**Exercise directions**
Transcribe the lines below verbatim, skipping the images.

**Dataset content**
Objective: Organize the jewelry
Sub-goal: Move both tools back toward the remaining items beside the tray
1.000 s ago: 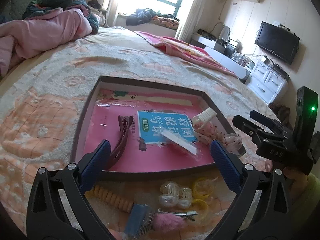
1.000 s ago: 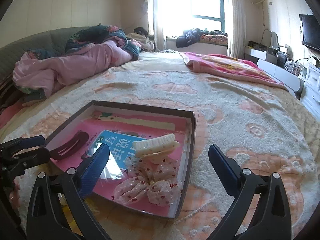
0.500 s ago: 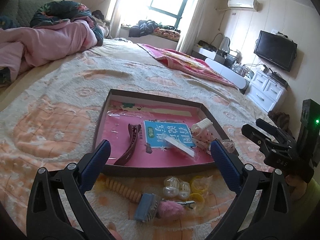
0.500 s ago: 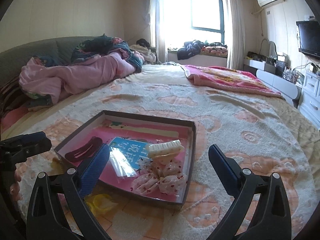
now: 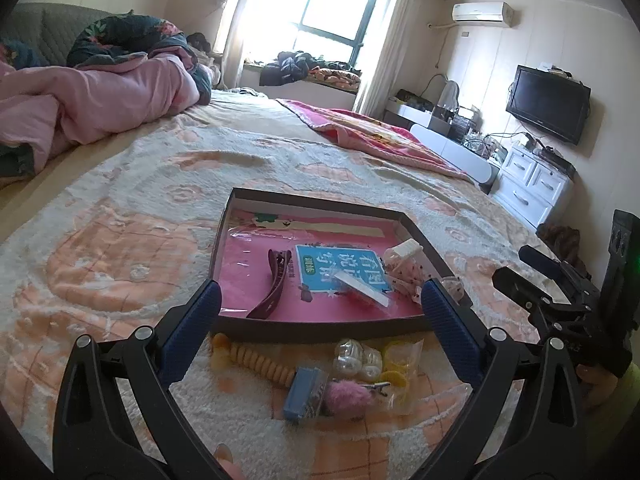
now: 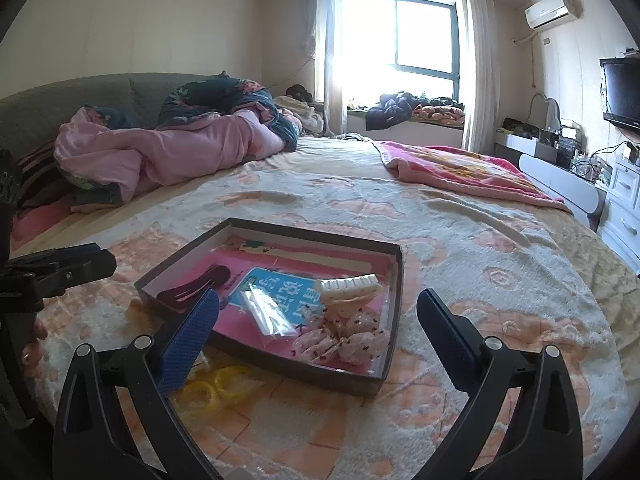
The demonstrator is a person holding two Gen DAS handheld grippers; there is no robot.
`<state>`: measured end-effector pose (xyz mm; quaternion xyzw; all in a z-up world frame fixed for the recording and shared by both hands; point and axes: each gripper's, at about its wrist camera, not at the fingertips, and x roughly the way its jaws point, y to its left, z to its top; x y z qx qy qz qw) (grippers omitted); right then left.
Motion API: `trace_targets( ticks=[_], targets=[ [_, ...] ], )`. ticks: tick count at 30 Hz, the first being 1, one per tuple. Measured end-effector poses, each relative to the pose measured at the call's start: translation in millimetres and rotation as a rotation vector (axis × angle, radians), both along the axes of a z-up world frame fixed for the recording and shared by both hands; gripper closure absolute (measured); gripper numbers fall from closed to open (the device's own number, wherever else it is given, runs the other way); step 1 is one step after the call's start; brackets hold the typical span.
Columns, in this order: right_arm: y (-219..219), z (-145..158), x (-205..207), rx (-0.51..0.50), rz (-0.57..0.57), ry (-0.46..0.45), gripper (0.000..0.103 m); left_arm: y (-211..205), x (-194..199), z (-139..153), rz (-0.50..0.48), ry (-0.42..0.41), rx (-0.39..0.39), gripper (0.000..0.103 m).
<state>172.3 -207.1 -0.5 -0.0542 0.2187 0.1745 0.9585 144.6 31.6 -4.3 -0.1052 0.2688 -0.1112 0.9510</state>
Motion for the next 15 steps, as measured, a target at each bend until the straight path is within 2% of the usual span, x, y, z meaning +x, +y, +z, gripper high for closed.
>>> trace_targets(
  ticks=[15],
  targets=[
    [26,-18,-26,-0.051,0.07,0.04,0.007,10,-18,-14,0.011,0.021,0.055,0.012]
  ],
)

**Task result**
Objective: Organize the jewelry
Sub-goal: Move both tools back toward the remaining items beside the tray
1.000 s ago: 
1.000 s ago: 
0.500 s ago: 
0.500 s ago: 
now: 
now: 
The demonstrator is a person holding two Gen DAS handheld grippers; there is no robot.
`<state>`: measured end-effector pose (xyz mm; quaternion xyzw; all in a z-up world frame fixed for the recording and shared by both hands; point and axes: each gripper's, at about its wrist camera, not at the fingertips, and x roughly the way its jaws point, y to its left, z to its top; x y z qx qy qz qw) (grippers omitted); right then left.
Motion API: `trace_targets( ticks=[_], targets=[ [_, ...] ], )`. ticks: tick count at 30 Hz, the first being 1, one per tuple. Measured end-effector poses, each relative to the pose measured at the call's start: translation in millimetres and rotation as a rotation vector (axis × angle, radians), both along the axes of a z-up world frame fixed for the recording and shared by both hands; gripper closure absolute (measured); gripper numbers fall from closed to open (the device's own number, wherever else it is given, runs the other way); step 1 is one step after the call's start; brackets hold the typical span.
Columns, in this order: right_arm: y (-219..219), z (-145..158), x (-205..207), rx (-0.51..0.50), rz (-0.57..0.57), ry (-0.46..0.45), gripper (0.000..0.103 m); left_arm: y (-211..205), x (-194..199), z (-139..153), rz (-0.50..0.48), ry (-0.42..0.41), rx (-0.39..0.39), gripper (0.000..0.103 m).
<state>172.3 -207.1 -0.5 -0.0542 0.2187 0.1745 0.9585 144.6 31.6 -4.3 -0.1052 0.2688 -0.1112 0.9510</state>
Motion for the next 15 steps, as measured, a target at each bend until the straight path is within 2% of the usual span, x, y, z meaning +x, +y, +z, gripper high for closed.
>>> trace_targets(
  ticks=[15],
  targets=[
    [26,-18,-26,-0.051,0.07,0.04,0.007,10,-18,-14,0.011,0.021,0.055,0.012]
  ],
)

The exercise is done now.